Perhaps it ought to be considered whether the use referred to in the request for a ruling could have been of any other kind, that would lead to a different result. The only other view that can be taken of the evidence is that the mother was carrying the money for her son as his agent and representative, and that he was the proprietor of the business in which the horse and carriage were then being used. If that was the fact, she was the person then in charge of the business, and conducting it for the other defendant. After leaving her son, she had the direction and control of the use of the horse, and the driver was subject to her orders as to where and how to go. If, as the judge found, it was a negligent use of the horse by the owner to permit it to be driven on these streets, by reason of the danger of injury to other travellers, it was negligent for her to actively participate in this use of the horse by taking the business in charge and directing it with full knowledge of its negligent character. One who actively participates in a negligent use of property, with full knowledge of the danger to third persons, is himself negligent, and he cannot avoid liability by showing that he was assisting the negligent owner as his servant or agent. This ruling requested by the plaintiffs should have been given.

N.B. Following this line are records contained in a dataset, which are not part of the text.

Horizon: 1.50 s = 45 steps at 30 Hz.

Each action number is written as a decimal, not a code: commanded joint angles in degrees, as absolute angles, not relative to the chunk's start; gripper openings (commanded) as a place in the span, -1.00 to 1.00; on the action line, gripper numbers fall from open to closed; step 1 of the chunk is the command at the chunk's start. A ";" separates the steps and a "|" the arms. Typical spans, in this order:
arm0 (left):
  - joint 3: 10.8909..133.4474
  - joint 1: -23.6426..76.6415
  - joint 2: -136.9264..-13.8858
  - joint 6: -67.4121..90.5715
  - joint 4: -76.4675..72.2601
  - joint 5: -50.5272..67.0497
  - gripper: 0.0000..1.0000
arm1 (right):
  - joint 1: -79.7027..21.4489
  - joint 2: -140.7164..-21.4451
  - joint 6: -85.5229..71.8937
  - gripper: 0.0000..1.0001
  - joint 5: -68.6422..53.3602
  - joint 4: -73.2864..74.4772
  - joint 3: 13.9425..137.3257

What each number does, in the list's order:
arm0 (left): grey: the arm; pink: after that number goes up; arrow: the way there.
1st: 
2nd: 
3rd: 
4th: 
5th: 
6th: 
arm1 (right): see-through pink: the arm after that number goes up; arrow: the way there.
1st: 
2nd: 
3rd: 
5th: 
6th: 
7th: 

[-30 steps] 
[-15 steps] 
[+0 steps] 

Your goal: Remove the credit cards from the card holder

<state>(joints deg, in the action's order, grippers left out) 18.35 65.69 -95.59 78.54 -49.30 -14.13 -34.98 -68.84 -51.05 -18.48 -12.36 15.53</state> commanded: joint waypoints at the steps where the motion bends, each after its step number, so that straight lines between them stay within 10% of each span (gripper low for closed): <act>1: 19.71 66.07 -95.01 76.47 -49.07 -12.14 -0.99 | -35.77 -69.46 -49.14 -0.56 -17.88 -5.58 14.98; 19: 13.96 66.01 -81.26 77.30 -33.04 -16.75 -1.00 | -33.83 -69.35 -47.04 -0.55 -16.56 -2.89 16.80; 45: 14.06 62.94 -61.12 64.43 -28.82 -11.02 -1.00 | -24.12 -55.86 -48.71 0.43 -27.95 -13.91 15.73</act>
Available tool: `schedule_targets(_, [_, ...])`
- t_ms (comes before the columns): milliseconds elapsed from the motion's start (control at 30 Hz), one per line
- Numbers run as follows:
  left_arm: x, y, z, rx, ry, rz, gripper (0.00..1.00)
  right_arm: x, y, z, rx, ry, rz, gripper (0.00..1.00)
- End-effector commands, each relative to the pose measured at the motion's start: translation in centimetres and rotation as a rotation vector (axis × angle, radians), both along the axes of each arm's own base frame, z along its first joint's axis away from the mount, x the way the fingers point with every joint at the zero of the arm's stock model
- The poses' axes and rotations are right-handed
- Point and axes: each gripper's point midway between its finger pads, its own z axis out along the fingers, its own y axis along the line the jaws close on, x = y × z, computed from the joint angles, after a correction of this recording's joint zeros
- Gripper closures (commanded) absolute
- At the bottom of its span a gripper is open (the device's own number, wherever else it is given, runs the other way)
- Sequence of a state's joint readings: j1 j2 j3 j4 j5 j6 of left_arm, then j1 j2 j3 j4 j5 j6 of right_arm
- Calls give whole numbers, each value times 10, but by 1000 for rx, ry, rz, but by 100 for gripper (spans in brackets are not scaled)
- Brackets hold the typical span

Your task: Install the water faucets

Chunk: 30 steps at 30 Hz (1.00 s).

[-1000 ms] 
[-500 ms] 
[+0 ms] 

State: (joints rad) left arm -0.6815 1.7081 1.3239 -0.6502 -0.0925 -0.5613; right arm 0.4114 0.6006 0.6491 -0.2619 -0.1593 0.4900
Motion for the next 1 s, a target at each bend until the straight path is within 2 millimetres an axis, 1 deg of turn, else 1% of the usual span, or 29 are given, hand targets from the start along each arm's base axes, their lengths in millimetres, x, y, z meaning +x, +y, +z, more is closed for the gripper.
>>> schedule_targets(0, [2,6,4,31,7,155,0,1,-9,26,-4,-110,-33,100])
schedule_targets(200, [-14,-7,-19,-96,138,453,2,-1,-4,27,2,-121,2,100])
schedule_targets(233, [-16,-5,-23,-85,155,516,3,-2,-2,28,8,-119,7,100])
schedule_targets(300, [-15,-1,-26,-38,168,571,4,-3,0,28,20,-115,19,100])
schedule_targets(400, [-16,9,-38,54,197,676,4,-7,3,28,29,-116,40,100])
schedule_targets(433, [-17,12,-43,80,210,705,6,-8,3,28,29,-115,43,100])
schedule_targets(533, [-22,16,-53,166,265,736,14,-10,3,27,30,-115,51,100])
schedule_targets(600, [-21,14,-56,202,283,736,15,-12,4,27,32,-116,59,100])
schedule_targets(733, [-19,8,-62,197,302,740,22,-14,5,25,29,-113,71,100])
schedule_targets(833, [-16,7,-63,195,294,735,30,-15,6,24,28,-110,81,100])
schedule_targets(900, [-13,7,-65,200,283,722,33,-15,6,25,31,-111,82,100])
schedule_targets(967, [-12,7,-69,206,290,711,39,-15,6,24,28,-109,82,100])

We see no other error in the proceedings. The evidence well warranted a finding that neither of the defendants was personally negligent in failing to discover the defect in the carriage after it came from the shop. It also warranted a finding that the wagon maker was not acting as the servant of either of the defendants in repairing the carriage, but was working under an independent contract which gave him entire control of the business of making such repairs as he thought necessary, for which he was to be paid a reasonable price. The judge might find that, after the carriage was left under the agreement, it could not have been taken away, nor the repairer be interfered with, before the completion of the work, without a breach of the contract. An owner of property is not liable for negligence of a mechanic in doing work under such a contract.